In Church of England prayers the monarch is from time to time mentioned by name. When King George dies, all the sheets you have on hand become obsolete because there’s obviously little point in praying for the health of a monarch who’s just left us. I assume that the Chiswick Press kept sheets on hand, unbound, as all publishers of Bibles and Prayer Books did and still do. You print long and bind short in this business. Nowadays you’d curse and waste the sheets with the offending name — quite a lot of the sigs would be salvageable as the volume contains full Psalms and Hymns in which our terrestrial monarch is not referenced. However it’s an indication of the changed relationship between labor cost and paper cost that the Chiswick Press opted to print up little patches which they pasted in over the word GEORGE, conveniently similar in length to the new King’s name. In this photo you can make out the little patch about a third of the way down page 74. The correction process was not wholly successful though: on page 14 a patch is needed as we still remember George and his gracious family before the Lord, but it was omitted. I wonder if this means that they missed that correction across their entire sheet stock, or that the apprentice charged with the paste-up just missed page 14 on this copy only. It doesn’t look like a patch fell out.

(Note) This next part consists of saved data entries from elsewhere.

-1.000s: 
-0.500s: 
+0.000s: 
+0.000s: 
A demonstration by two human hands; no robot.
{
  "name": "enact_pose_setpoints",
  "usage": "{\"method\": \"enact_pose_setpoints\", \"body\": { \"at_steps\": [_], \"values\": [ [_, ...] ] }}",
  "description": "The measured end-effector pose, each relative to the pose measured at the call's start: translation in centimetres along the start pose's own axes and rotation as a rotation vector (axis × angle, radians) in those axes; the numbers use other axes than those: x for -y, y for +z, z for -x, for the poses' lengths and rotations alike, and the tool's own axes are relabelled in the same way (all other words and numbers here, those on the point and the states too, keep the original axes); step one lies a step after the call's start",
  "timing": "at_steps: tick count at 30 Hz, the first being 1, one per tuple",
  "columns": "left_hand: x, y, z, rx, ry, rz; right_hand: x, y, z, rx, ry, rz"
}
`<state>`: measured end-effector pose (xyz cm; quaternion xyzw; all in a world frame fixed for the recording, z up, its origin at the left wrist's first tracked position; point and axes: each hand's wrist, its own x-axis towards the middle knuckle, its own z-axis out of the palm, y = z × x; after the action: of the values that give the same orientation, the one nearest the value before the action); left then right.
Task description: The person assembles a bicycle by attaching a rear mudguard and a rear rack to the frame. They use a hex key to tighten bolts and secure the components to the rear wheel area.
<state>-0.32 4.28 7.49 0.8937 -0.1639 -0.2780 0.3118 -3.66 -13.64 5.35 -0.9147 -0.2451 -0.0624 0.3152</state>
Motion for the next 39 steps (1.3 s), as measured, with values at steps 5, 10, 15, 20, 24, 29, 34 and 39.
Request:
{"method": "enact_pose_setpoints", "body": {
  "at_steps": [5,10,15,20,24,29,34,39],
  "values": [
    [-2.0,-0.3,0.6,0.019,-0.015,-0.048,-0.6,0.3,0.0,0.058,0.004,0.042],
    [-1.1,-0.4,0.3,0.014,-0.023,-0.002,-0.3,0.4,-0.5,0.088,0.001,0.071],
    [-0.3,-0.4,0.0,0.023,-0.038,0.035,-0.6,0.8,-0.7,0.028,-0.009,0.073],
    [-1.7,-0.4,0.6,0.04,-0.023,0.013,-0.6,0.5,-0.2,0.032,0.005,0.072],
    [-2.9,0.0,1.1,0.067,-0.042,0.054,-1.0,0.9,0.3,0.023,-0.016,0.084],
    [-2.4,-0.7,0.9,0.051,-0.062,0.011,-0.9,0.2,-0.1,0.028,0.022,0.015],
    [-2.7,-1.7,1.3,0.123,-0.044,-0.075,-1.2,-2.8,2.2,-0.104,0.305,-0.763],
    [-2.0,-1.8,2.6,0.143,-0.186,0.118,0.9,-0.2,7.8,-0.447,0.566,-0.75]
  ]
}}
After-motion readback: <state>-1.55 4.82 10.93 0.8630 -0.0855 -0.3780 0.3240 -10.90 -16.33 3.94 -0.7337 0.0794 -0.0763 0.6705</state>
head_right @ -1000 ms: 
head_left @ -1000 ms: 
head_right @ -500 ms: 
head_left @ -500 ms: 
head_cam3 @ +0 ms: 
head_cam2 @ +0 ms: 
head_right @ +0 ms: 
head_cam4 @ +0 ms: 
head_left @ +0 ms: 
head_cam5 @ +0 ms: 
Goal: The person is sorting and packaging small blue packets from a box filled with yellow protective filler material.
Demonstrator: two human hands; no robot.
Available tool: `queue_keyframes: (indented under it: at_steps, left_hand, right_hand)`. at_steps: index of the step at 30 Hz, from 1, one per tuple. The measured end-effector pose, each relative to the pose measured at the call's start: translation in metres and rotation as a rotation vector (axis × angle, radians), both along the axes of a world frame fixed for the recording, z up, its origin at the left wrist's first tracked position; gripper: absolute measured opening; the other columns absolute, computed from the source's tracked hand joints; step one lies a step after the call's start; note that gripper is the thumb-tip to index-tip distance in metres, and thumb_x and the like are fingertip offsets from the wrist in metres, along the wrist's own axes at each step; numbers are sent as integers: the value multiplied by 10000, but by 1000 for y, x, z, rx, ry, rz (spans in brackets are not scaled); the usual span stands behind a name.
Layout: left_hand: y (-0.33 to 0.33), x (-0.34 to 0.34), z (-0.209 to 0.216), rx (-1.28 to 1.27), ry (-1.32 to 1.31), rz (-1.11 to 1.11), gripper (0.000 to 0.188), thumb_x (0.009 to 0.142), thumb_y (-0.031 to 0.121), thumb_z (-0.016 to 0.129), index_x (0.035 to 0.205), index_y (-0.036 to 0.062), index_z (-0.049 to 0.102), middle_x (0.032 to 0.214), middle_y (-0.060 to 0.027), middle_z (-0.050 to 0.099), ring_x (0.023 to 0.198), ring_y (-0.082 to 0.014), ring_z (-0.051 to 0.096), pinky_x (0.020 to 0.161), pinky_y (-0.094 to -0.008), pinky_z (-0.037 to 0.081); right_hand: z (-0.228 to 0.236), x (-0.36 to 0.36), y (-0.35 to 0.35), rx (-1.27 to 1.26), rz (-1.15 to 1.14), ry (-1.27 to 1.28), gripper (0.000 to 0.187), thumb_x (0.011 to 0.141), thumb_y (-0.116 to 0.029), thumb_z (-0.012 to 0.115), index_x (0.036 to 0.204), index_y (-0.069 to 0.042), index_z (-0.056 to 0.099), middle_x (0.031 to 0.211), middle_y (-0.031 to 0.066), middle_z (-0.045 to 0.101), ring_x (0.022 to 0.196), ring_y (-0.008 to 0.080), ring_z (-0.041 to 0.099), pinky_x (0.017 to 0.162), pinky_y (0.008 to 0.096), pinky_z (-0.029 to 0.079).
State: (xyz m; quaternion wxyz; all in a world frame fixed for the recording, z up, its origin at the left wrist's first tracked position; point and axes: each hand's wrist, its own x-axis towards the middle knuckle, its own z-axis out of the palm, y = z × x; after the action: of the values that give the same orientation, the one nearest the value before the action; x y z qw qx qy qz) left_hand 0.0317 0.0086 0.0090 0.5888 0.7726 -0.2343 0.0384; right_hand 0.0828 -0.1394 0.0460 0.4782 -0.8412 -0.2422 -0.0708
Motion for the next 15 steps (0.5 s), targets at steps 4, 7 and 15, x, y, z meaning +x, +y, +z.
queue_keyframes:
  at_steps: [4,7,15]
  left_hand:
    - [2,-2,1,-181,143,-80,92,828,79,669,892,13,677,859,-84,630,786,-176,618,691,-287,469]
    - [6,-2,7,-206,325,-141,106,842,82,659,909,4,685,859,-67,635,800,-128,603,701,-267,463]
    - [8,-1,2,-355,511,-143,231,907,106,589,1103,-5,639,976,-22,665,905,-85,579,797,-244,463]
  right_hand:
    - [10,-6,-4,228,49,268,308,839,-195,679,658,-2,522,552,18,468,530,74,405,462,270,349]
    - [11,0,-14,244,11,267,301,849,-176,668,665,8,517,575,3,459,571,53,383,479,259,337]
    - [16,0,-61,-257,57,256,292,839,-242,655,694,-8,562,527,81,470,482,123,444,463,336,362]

IMG_0139It’s possible that these patch corrections were made to an already-bound book, but I think that would probably even then have been handled by a rip and tip: it’s just easier and neater to replace the whole page in a bound book.

IMG_0142Look however at this patch from page 38. Why is the length of the lines wrong? Maybe the type size is smaller because there are more words than previously. But why is it pasted in with the wrong alignment, about ¼ of an inch too far left? Does that pencilled X in the margin suggest that the Chiswick Press merely printed the corrections and then sent them to recent customers who’d be responsible for pasting them in themselves? Maybe. But the timing isn’t really right: he didn’t get the book till after Edward became king. (Albert, Duke of York, is the one who in the following year became George VI.)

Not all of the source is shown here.